## Exercise prompt
Return the data given below exactly as it appears.

## Data below
# # #
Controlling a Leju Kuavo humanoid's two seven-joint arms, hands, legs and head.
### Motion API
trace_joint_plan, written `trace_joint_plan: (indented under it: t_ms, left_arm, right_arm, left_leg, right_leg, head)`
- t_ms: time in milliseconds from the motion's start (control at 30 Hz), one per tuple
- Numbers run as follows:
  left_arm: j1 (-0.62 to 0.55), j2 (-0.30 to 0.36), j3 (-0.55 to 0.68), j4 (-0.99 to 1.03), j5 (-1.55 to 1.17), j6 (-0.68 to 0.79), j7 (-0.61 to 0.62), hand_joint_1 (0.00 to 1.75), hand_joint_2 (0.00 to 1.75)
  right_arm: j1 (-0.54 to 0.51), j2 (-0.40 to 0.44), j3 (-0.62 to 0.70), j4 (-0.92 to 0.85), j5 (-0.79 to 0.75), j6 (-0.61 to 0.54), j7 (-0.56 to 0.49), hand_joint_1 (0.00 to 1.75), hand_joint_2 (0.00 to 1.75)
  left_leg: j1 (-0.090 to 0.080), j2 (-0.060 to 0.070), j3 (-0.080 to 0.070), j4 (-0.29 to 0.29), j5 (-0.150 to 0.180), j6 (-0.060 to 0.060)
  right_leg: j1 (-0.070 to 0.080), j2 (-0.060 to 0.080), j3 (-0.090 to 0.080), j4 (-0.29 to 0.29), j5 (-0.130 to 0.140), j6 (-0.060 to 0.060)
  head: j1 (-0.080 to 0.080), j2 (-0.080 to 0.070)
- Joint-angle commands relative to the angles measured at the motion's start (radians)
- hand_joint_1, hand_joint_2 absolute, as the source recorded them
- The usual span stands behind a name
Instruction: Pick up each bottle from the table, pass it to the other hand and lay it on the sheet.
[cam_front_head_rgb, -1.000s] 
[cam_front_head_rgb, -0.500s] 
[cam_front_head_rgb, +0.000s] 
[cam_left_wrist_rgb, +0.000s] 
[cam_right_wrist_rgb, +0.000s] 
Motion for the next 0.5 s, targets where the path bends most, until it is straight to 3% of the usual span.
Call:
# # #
## Reply to the exercise
Controlling a Leju Kuavo humanoid's two seven-joint arms, hands, legs and head.
### Motion API
trace_joint_plan, written `trace_joint_plan: (indented under it: t_ms, left_arm, right_arm, left_leg, right_leg, head)`
- t_ms: time in milliseconds from the motion's start (control at 30 Hz), one per tuple
- Numbers run as follows:
  left_arm: j1 (-0.62 to 0.55), j2 (-0.30 to 0.36), j3 (-0.55 to 0.68), j4 (-0.99 to 1.03), j5 (-1.55 to 1.17), j6 (-0.68 to 0.79), j7 (-0.61 to 0.62), hand_joint_1 (0.00 to 1.75), hand_joint_2 (0.00 to 1.75)
  right_arm: j1 (-0.54 to 0.51), j2 (-0.40 to 0.44), j3 (-0.62 to 0.70), j4 (-0.92 to 0.85), j5 (-0.79 to 0.75), j6 (-0.61 to 0.54), j7 (-0.56 to 0.49), hand_joint_1 (0.00 to 1.75), hand_joint_2 (0.00 to 1.75)
  left_leg: j1 (-0.090 to 0.080), j2 (-0.060 to 0.070), j3 (-0.080 to 0.070), j4 (-0.29 to 0.29), j5 (-0.150 to 0.180), j6 (-0.060 to 0.060)
  right_leg: j1 (-0.070 to 0.080), j2 (-0.060 to 0.080), j3 (-0.090 to 0.080), j4 (-0.29 to 0.29), j5 (-0.130 to 0.140), j6 (-0.060 to 0.060)
  head: j1 (-0.080 to 0.080), j2 (-0.080 to 0.070)
- Joint-angle commands relative to the angles measured at the motion's start (radians)
- hand_joint_1, hand_joint_2 absolute, as the source recorded them
- The usual span stands behind a name
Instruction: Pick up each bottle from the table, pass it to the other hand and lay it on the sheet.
[cam_front_head_rgb, -1.000s] 
[cam_front_head_rgb, -0.500s] 
[cam_front_head_rgb, +0.000s] 
[cam_left_wrist_rgb, +0.000s] 
[cam_right_wrist_rgb, +0.000s] 
Motion for the next 0.5 s, targets where the path bends most, until it is straight to 3% of the usual span.
Call:

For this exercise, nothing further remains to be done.